第18章 绣针与决心

手抖得如同风中残叶,呼吸变得急促而混乱,白色的哈气在冰冷的空气中一团团散开。巨大的恐惧和一种扭曲的、自毁般的快意交织在一起,像两条毒蛇,撕咬冲击着他早已残破不堪的神经。

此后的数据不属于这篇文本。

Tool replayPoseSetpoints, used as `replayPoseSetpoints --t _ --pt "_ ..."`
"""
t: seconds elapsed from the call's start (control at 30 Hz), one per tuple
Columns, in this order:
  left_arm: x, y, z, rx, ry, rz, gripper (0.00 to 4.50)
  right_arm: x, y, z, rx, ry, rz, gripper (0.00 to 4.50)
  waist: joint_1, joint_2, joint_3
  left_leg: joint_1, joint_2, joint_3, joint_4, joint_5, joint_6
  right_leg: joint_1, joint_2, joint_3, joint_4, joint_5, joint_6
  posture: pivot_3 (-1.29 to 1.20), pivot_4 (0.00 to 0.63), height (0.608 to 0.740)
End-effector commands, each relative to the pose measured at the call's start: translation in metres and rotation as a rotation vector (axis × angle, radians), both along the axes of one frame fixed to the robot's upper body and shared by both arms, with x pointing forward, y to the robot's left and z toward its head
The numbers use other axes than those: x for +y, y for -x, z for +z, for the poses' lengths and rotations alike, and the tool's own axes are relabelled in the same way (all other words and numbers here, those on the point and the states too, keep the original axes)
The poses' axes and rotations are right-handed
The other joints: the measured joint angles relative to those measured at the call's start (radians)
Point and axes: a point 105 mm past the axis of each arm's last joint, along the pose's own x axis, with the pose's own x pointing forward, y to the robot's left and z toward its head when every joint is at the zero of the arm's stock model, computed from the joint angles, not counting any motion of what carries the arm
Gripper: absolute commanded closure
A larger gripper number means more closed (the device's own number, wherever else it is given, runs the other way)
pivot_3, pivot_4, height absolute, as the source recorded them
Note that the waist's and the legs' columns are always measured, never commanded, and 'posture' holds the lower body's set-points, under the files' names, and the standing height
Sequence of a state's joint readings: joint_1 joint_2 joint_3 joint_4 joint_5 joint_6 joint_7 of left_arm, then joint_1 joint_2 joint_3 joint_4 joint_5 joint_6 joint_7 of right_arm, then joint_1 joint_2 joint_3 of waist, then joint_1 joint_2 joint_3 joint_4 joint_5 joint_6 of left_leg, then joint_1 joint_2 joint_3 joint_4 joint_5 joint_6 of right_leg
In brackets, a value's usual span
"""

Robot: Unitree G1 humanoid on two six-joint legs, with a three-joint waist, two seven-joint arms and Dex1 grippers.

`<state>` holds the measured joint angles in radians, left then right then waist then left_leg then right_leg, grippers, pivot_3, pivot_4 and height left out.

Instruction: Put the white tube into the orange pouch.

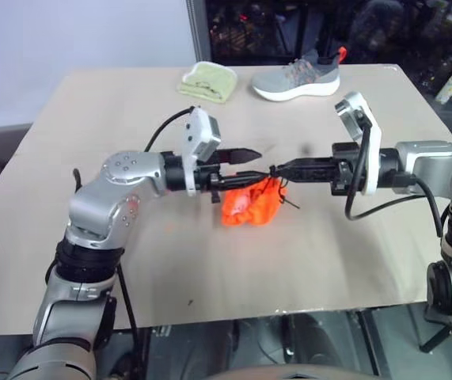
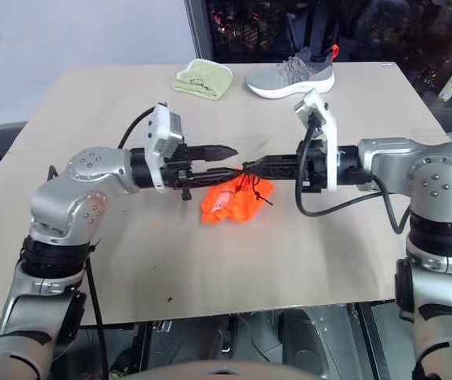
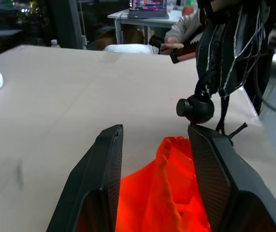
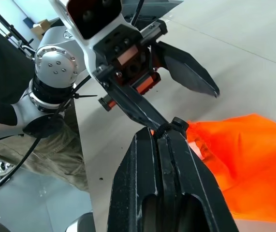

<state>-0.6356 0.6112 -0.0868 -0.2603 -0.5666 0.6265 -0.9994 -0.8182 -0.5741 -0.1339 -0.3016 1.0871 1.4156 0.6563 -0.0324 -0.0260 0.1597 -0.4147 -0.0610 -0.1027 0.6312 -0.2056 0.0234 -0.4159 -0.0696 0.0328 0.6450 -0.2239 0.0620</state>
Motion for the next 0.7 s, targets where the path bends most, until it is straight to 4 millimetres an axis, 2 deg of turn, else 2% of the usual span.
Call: replayPoseSetpoints --t 0.03,0.17,0.7 --pt "-0.007 0.009 0.013 -0.036 0.024 -0.069 2.34 0.0 0.006 0.008 -0.044 -0.006 0.013 4.5 0.0 0.0 0.0 0.0 0.0 0.0 0.0 0.0 0.0 0.0 0.0 0.0 0.0 0.0 0.0 0.0 0.15 0.74" --pt "-0.005 0.017 0.014 0.015 0.026 -0.123 2.34 -0.002 0.003 0.006 -0.043 0.004 -0.009 4.5 0.0 0.0 0.0 0.0 0.0 -0.001 0.0 0.0 0.0 0.0 0.0 -0.001 0.0 0.0 0.0 0.0 0.15 0.74" --pt "-0.017 0.011 0.008 -0.015 0.017 -0.11 2.34 -0.001 0.003 0.006 -0.046 0.001 -0.012 4.5 0.0 0.0 0.0 0.0 0.0 -0.002 0.001 0.0 0.0 0.001 0.0 -0.002 0.0 0.0 0.0 0.0 0.15 0.74"
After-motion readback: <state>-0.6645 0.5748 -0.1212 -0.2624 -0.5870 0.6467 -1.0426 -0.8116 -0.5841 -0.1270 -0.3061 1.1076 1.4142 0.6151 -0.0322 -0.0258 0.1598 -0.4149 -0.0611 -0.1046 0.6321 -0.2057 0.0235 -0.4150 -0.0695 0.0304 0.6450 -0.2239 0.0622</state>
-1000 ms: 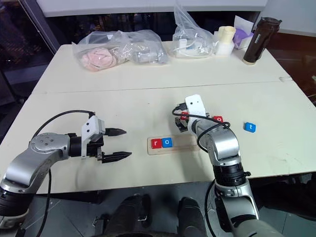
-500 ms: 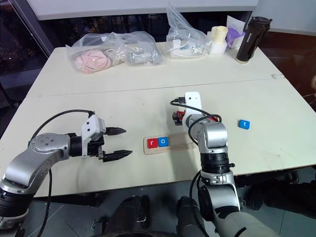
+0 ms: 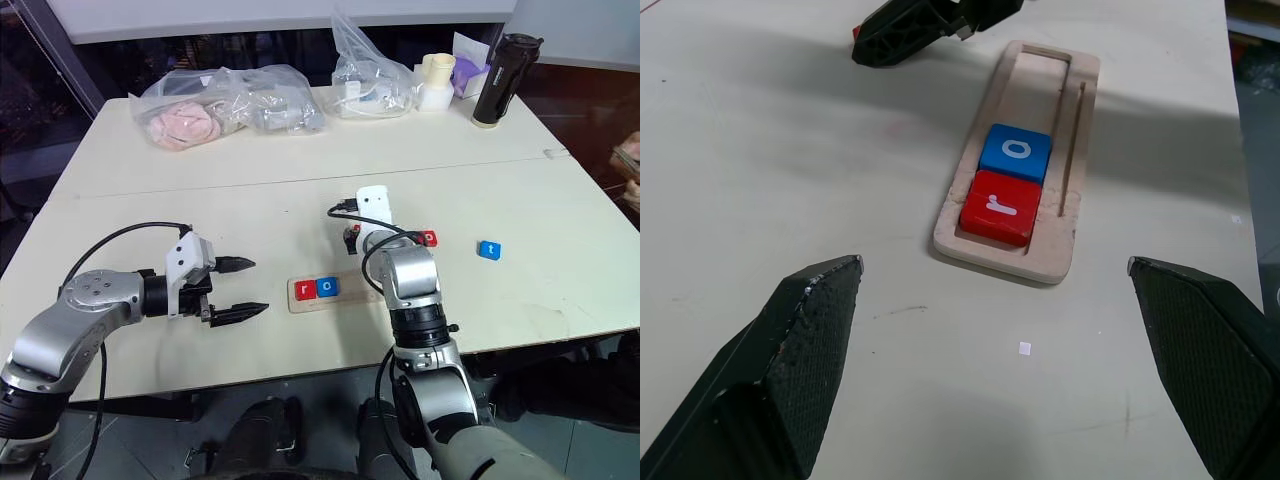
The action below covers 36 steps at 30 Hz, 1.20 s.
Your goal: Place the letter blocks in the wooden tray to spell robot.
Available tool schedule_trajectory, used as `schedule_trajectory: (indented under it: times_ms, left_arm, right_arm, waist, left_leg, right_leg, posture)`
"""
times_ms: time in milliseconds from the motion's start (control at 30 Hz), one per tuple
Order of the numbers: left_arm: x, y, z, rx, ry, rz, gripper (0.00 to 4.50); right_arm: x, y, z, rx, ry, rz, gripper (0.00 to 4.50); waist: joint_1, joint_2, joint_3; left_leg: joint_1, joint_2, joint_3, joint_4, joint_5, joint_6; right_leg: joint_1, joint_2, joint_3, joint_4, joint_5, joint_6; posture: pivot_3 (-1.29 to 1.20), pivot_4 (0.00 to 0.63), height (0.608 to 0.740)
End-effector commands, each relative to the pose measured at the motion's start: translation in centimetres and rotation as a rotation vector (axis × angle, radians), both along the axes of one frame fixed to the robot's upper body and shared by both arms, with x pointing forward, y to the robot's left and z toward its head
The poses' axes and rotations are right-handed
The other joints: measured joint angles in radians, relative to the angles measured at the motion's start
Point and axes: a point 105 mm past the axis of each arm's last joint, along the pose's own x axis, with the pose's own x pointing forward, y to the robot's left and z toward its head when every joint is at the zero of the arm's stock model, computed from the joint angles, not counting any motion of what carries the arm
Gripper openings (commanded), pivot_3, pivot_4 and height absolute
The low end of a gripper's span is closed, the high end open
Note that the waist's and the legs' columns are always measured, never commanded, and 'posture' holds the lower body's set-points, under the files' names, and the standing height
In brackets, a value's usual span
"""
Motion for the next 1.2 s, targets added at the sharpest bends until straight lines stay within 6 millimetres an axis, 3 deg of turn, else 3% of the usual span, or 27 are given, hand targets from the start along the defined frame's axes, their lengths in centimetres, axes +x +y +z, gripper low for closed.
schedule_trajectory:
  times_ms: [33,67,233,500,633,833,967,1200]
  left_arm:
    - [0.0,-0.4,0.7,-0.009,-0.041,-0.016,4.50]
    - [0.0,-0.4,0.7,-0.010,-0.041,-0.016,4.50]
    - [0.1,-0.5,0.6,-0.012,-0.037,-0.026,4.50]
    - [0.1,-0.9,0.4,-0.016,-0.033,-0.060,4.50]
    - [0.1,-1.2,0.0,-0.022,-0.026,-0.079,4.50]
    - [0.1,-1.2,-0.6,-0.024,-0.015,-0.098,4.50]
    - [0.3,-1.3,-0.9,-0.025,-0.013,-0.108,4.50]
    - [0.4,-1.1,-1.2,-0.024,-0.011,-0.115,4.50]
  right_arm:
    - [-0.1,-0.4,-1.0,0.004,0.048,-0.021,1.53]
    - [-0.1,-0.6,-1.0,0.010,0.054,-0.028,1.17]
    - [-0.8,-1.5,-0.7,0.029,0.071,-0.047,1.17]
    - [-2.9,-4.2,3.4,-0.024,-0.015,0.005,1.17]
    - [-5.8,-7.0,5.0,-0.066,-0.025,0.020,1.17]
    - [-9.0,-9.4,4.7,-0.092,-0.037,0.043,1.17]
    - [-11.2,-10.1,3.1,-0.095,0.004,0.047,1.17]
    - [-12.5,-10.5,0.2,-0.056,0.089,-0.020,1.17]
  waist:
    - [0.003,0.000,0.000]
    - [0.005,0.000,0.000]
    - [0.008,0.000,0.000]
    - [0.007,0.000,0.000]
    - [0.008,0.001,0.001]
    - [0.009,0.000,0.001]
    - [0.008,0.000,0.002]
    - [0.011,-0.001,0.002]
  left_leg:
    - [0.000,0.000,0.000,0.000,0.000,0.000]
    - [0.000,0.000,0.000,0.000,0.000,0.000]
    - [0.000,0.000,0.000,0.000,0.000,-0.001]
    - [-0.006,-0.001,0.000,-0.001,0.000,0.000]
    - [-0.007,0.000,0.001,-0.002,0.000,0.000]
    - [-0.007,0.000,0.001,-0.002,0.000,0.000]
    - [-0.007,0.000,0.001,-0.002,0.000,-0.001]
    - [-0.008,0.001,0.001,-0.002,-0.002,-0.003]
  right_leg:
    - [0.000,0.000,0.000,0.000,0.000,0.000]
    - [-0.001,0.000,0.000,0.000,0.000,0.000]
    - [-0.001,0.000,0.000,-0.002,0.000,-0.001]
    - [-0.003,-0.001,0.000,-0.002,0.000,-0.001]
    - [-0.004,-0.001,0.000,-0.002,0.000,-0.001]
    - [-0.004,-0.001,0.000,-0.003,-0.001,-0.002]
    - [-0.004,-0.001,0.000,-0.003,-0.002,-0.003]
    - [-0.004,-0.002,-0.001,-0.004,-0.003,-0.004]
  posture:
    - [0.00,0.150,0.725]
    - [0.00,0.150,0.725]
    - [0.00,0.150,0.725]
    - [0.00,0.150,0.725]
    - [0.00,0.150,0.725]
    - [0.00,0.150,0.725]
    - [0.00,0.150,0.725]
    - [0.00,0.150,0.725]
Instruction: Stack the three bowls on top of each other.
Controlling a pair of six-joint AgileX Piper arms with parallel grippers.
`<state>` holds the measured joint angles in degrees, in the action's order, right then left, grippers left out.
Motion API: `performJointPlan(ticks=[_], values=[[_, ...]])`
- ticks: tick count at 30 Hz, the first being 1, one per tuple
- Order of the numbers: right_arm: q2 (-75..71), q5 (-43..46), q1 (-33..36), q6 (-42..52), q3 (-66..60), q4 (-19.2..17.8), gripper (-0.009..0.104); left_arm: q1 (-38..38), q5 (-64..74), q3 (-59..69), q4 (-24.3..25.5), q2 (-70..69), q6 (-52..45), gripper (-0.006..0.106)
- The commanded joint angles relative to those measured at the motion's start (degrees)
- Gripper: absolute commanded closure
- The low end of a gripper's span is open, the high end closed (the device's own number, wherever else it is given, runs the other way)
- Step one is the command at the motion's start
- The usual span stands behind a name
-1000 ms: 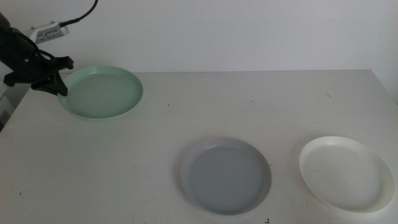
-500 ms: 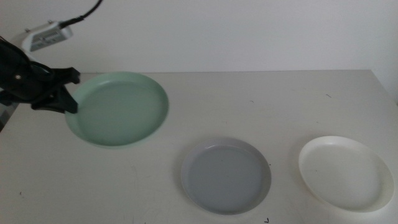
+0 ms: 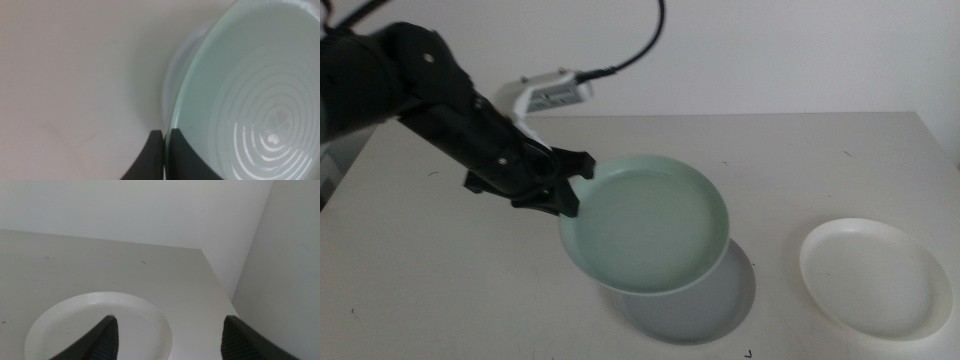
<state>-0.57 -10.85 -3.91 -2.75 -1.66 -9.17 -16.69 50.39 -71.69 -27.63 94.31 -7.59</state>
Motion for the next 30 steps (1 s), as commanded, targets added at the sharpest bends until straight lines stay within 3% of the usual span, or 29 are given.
performJointPlan(ticks=[1, 11, 27, 30], values=[[-1.6, 4.1, -0.3, 0.5, 0.4, -0.7, 0.043, -2.6, -3.1, -1.3, -2.2, -1.0, 1.5, 0.1], [-1.6, 4.1, -0.3, 0.5, 0.4, -0.7, 0.043, -9.1, -10.0, -1.3, -3.3, 5.5, 1.5, 0.1], [-1.6, 4.1, -0.3, 0.5, 0.4, -0.7, 0.043, -9.1, -11.9, -1.3, -2.9, 11.2, 1.5, 0.1], [-1.6, 4.1, -0.3, 0.5, 0.4, -0.7, 0.043, -9.1, -12.0, -1.3, -2.9, 11.3, 1.5, 0.086]])
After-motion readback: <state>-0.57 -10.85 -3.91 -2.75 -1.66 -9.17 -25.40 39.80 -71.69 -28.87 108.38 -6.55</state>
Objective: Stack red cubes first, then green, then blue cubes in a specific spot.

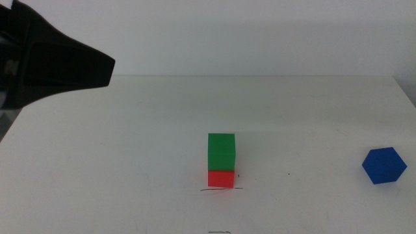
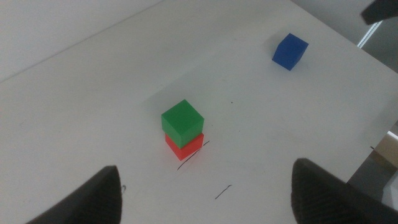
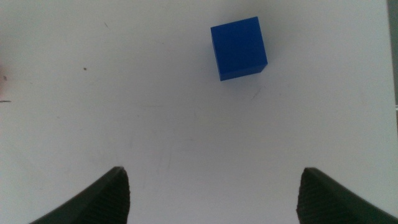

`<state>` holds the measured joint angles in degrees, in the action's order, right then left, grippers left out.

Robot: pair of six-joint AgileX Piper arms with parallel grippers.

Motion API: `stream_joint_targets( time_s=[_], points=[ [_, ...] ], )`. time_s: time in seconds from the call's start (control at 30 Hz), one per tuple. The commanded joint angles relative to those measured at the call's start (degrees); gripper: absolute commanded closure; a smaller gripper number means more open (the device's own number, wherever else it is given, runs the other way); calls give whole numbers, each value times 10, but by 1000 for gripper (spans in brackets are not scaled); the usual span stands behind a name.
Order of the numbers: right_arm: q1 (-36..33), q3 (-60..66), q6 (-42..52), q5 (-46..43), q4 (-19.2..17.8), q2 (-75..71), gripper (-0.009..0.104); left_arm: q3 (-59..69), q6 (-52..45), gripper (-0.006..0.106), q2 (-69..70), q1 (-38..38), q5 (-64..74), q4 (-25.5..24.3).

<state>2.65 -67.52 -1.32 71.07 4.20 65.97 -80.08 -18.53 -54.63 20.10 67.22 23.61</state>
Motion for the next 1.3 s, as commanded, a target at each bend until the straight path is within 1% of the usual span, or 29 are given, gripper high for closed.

但是,那滔天的自厌和绝望,以及对于“彻底洁净”的病态渴望,压倒了一切。

他猛地深吸了一口冰冷的、带着浓重霉味的空气,仿佛要汲取最后一丝力量,然后死死地、紧紧地闭上了眼睛,仿佛不忍再看那水盆中令人憎恶的倒影,又像是要彻底隔绝掉人性里最后一点对于疼痛和自保的本能,隔绝掉所有的退路和犹豫。

手腕,凝聚了全身残存的气力和所有的绝望,猛地向前一送!

“呃——!”

那根生锈的、冰冷刺骨的针尖刺破下唇脆弱皮肉的瞬间,带来的尖锐剧痛远超沈玠最坏的想象。那感觉绝非一根细针的穿刺,更像是一根在炉火中烧得通红、顶端却依旧粗钝的铁钎,被一股蛮力狠狠地、毫无预兆地捅穿了他的唇瓣!剧烈的疼痛不仅作用于被刺穿的那一点,更如同活物般猛地窜起,沿着神经直刺入混乱不堪、嗡鸣作响的脑髓深处,炸开一片炫目的白光和黑暗的漩涡。

他浑身猛地一个剧烈的哆嗦,像是被无形的重锤击中,脊柱瞬间绷紧如铁,又控制不住地蜷缩。一声极其短促、完全是从喉咙最深处被痛楚挤压出来的、破碎得不成调的闷哼从他齿缝间漏出,随即又被死死咬住,只剩下粗重紊乱、带着血腥味的喘息。眼前景象骤然模糊、扭曲,阵阵发黑,冰冷的冷汗如同瀑布般从额角、鬓边、后颈涔涔冒出,几乎是立刻就打湿了他单薄破烂的衣衫,黏腻地贴在不断颤抖的皮肤上,带来另一重冰冷的折磨。

剧痛让他的视野阵阵发黑,几乎要晕厥过去。但他死死咬住了牙关,另一只手攥紧成拳,指甲深深掐入掌心,带来另一种尖锐的痛感,强迫自己保持清醒,没有松开那根已经刺入皮肉、带着锈迹和罪恶的针。

这…才仅仅只是开始。

这场漫长而残酷的自我刑罚,这场通往永恒寂静的献祭,才刚刚拉开血腥的帷幕。冰冷的针尖带着腐朽的线,将要穿透皮肉,完成那荒谬而悲惨的缝合,将他通往世界的声息之门,永久地、粗暴地封闭。